This discount had Chinese investors up in arms and the stock market stumbling to the floor. Real estate investors felt deeply insecure and murmured their protest when a bunch of developers, this week, offered heavy price discounts to new buyers in the wealthy Zheijiang province of East China. Under pressure of severe oversupply and high inventory, developers in smaller cities of China have begun discounting home prices, triggering instant panic at the stock market.

All big property developers of Hangzhou joined the price war, slashing anywhere between 2000-4000 yuan per square metre, thus attracting a large number of buyers within days. In Changzhou city in neighbouring Jiangsu province, a developer announced a 40-percent discount last week. Real estate inventory in cities like Hangzhou had reached a whopping 113,000 units by the end of 2013, and the problem is similar in many second- and third-tier cities.

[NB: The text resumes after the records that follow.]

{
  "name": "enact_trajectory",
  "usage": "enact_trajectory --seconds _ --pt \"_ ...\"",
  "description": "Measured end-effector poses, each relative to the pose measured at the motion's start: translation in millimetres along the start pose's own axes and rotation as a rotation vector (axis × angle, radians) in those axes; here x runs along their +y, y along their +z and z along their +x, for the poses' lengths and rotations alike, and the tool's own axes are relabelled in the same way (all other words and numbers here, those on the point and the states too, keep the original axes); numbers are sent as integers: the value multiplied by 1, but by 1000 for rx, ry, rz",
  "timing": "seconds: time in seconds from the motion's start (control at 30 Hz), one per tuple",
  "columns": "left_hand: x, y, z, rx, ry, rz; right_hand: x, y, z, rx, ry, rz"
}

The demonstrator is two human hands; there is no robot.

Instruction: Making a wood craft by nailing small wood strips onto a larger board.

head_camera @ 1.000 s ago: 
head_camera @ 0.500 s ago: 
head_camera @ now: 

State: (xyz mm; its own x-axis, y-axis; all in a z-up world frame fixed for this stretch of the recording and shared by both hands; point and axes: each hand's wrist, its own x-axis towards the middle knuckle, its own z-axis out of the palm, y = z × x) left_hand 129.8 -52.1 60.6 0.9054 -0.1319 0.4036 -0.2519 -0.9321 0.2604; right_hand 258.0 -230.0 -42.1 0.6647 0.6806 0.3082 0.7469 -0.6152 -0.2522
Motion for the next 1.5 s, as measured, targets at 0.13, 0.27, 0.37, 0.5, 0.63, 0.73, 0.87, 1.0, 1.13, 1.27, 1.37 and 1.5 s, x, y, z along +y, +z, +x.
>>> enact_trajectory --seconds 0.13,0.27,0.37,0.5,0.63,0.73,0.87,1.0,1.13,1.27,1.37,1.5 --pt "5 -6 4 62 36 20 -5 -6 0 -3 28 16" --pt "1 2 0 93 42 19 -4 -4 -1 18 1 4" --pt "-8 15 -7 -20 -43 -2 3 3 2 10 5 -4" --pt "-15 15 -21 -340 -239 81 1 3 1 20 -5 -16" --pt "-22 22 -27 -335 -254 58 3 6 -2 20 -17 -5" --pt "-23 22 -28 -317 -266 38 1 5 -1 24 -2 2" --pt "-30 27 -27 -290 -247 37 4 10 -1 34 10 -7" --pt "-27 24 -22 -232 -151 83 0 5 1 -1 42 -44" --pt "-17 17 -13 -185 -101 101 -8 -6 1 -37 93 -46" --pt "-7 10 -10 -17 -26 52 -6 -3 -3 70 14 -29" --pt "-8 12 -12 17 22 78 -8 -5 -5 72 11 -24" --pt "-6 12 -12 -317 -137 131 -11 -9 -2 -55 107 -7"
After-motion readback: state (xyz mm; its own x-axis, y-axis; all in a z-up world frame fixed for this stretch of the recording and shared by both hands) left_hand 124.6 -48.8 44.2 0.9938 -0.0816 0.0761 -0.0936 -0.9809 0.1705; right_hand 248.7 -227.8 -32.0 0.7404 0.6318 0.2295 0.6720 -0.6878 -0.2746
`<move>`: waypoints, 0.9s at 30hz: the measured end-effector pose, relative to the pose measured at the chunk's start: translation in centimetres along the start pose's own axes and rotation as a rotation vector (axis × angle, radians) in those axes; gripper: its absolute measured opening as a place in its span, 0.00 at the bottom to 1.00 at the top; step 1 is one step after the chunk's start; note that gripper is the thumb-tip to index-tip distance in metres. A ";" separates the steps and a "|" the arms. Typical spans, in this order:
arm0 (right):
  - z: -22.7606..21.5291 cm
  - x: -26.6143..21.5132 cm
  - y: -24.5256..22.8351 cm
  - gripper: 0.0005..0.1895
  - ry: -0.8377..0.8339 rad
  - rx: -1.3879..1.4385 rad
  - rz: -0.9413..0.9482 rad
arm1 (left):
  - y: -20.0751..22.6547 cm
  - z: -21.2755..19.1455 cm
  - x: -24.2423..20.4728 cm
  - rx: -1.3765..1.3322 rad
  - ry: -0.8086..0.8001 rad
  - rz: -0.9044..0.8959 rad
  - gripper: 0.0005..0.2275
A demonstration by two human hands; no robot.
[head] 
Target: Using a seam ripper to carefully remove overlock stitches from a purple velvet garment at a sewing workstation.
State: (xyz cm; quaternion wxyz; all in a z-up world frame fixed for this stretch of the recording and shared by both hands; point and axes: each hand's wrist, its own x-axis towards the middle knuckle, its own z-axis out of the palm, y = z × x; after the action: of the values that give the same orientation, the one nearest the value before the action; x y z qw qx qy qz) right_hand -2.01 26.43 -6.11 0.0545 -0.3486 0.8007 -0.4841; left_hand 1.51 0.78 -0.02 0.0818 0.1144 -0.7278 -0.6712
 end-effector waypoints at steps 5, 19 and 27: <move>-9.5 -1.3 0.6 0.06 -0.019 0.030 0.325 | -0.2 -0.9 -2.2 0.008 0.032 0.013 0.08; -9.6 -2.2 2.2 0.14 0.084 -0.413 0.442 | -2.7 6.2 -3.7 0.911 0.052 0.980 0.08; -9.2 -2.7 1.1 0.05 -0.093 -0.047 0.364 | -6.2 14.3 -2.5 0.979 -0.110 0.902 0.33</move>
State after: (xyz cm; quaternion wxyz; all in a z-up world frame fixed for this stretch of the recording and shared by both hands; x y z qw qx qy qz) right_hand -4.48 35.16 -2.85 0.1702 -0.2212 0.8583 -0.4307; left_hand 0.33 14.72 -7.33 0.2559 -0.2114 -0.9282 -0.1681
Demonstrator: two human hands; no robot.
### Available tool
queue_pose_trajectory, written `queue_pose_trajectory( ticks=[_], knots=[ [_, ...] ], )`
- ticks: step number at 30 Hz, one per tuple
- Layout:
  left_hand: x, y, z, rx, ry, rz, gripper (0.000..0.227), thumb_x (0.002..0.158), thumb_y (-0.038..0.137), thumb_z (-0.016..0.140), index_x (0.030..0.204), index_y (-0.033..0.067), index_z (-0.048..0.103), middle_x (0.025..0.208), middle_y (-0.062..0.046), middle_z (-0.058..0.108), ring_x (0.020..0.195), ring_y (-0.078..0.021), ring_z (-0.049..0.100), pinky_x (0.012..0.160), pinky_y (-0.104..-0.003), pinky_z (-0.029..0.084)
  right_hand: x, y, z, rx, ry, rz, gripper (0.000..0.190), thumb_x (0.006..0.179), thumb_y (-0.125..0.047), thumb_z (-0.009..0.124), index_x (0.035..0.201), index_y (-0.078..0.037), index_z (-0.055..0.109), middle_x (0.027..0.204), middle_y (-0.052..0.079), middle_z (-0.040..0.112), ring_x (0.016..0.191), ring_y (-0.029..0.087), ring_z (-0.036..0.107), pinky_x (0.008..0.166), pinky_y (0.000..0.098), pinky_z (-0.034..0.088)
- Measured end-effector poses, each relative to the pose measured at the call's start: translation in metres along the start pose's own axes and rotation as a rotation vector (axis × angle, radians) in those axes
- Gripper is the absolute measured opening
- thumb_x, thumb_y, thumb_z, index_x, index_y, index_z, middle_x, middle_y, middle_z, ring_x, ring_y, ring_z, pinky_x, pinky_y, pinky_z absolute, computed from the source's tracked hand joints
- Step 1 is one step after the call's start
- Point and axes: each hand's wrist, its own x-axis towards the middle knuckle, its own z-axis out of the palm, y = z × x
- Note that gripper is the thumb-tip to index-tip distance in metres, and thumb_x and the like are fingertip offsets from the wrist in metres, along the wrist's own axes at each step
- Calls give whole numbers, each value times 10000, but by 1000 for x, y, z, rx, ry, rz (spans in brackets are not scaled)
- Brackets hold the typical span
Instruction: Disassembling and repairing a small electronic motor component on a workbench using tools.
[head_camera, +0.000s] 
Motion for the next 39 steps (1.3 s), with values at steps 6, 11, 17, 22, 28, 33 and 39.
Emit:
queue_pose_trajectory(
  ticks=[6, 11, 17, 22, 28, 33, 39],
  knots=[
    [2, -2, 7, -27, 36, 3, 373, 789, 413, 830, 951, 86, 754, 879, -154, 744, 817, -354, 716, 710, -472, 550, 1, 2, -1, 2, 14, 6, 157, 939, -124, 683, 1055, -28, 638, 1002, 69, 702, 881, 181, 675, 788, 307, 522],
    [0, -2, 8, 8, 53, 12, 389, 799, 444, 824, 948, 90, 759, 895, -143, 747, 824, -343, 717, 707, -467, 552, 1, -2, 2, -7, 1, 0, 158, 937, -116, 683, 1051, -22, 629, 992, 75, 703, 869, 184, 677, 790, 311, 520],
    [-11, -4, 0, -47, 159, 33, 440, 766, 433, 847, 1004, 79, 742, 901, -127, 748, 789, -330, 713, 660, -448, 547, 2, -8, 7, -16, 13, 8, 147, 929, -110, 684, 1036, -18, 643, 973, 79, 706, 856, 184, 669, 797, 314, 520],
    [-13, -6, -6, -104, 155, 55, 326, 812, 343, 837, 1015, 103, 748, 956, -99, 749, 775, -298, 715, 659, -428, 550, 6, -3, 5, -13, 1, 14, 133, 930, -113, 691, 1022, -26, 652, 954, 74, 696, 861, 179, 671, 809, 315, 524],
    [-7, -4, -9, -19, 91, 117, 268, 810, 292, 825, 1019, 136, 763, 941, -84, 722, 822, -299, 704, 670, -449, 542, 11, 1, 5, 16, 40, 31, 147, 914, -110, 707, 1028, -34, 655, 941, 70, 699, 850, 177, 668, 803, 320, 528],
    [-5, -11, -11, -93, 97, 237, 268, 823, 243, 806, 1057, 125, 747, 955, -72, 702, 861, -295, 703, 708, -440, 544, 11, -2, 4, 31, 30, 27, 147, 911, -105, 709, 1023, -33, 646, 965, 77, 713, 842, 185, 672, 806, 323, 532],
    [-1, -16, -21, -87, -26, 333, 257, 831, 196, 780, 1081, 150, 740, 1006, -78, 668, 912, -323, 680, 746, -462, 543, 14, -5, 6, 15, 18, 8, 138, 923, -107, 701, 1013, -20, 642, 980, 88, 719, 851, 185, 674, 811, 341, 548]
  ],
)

Sentiments sunk even deeper because of anecdotal accounts (and rumours) of banks tightening loans for property projects until the end of March. The central bank had singled out developers this month as one of three types of borrowers at maximum risk. Credit to this sector will have to be slow because of the need to prevent risky asset bubbles. However, this sense of caution was enough to send ultra-sensitive Chinese investors into gloom. They also picked on small portions of government data which showed that home prices dropped month on month in many Chinese cities in January. The notion that weaker housing market could erode demand for everything from electric appliances to cars and furniture played mayhem with most stocks.

A combination of slashed home prices in small towns, ongoing bearish sentiment and rumours of tight liquidity for real estate companies, ensured that the Shanghai Composite experienced its biggest slump in five months. A gauge of property companies in the Shanghai index slid 2.1 per cent to its lowest level since June 2013, as more than 20 property shares traded below book value mid week.

Premature panic

But reason dictates that these unpredictable moves by property developers and banks should not be over-interpreted. Irrational fears gripping the stock market over a cooling property sector are exaggerated. China’s property market might have outgrown its boom days, but fears of imminent bubble burst and economic crash are premature. The market in mega-cities like Beijing and Shanghai will likely remain robust as real estate developers continue to invest record funds in big projects. The National Bureau of Statistics has said out of 70 major Chinese cities, 69 have seen their new home prices rise year-on-year in January. But on a month-on-month basis, six cities have seen their prices fall. This, real estate brokers say, should not be cause for panic.

The decision of property developers and bankers to pour cold water on the sector may prove to be useful in the long run as it will help to slowly defuse a housing bubble. Proactive price and policy changes are actually good for building a sustainable housing market in a country like China which is driven largely by ‘gamblers’ instincts.’

Slowdown needed

Both domestic and foreign analysts have emphasised that there is no need to panic over real estate adjustments and that the slowdown is a signal for stability. Several ‘doomsday’ commentators have overestimated the risks from the Chinese economy. For one, China’s current growth rate of 7.7 per cent still leads other economies. And second, the slowdown is an expected result of the government’s new strategy to seek quality-oriented growth. Already, provincial governments are rolling back their GDP-centric models and setting lower targets for themselves. In this clime, stock market investors would do well not to cry wolf at the slightest sign of slowdown.

The writer is a freelance journalist based in Shanghai.